Per dire quel che in me tu sei...

Per dire quel che in me tu sei, mi è forza confrontarti - congiungendo le cose rilevasi di esse la verità profonda - col dolore accettato, con quel modo più alto d'intendere l'uguale del dolore: l'allegria. Il dolore è il frutto naturale degli anni, la forma con cui il tempo attraverso di noi passa e a volte, nella sua orma continua, nella sua pioggerella, come un'ala, picchia un'improvvisa disgrazia.
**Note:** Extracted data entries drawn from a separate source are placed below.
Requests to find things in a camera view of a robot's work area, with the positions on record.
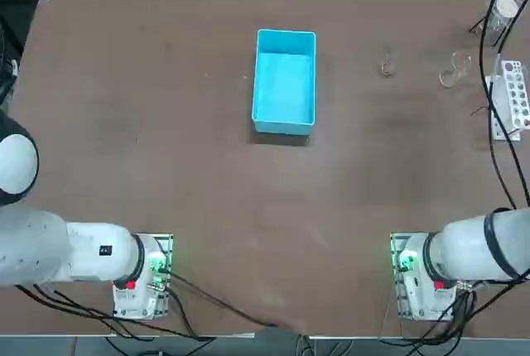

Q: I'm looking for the small glass beaker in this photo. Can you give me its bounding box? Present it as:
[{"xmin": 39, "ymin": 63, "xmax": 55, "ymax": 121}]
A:
[{"xmin": 378, "ymin": 47, "xmax": 401, "ymax": 79}]

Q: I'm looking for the large glass beaker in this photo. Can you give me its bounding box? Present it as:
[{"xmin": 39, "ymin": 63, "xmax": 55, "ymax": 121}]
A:
[{"xmin": 438, "ymin": 50, "xmax": 473, "ymax": 89}]

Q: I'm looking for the clear glass jar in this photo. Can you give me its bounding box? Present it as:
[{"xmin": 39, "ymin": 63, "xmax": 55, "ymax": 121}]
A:
[{"xmin": 482, "ymin": 16, "xmax": 510, "ymax": 46}]

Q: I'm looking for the white test tube rack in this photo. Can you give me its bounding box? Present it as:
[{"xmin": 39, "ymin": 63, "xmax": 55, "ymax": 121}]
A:
[{"xmin": 486, "ymin": 59, "xmax": 530, "ymax": 142}]

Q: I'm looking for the blue plastic bin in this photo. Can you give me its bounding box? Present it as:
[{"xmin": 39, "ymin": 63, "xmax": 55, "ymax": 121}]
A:
[{"xmin": 250, "ymin": 28, "xmax": 317, "ymax": 137}]

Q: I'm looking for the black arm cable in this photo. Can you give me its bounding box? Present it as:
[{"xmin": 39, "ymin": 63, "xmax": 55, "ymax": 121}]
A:
[{"xmin": 478, "ymin": 0, "xmax": 530, "ymax": 210}]

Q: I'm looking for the black base cable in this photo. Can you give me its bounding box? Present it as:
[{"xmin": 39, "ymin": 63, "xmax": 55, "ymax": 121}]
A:
[{"xmin": 167, "ymin": 271, "xmax": 281, "ymax": 330}]
Ma dolce è il dolore, perché la sua lingua benigna svela la nostra pura sostanza umile, dove siamo uno stesso amore abbandonato ed orfano, tiepida e buona argilla, una rassegnazione. ... Anche tu sei il frutto del tempo, e l'intima sua luce, come se l'esser vivi si facesse parola in te. Quando tu mi appari, come innanzi a un patimento, comprendo la mia verità, m'accuso e mi perdono. E così mi fai palpare e rispettare le mie frontiere, come il più chiaro dolore, o parlare d'un defunto. Con il tempo nel tuo volto, già posseggo e considero il mio passato e il mio futuro, e tutto il loro dolore. Hai il sapore medesimo del dolore quando è buono; dell'accettazione muta con cui le pene divengono carne della nostra carne, sostanza ed alimento; di quella luce più fonda che dà la tristezza. E sei anche la gioia, l'unica allegria, quel cielo distante che sta al fondo di tutto, quel paese di luce che a volte si sospetta dietro le cose, quasi sia un destarsi. L'allegria, che non è nemica della tristezza, ma il guardare più lungi, socchiudendo le palpebre, e indovinare il simbolo dell'essere; è lo stupore che brucia le parole, e le cambia in silenzio.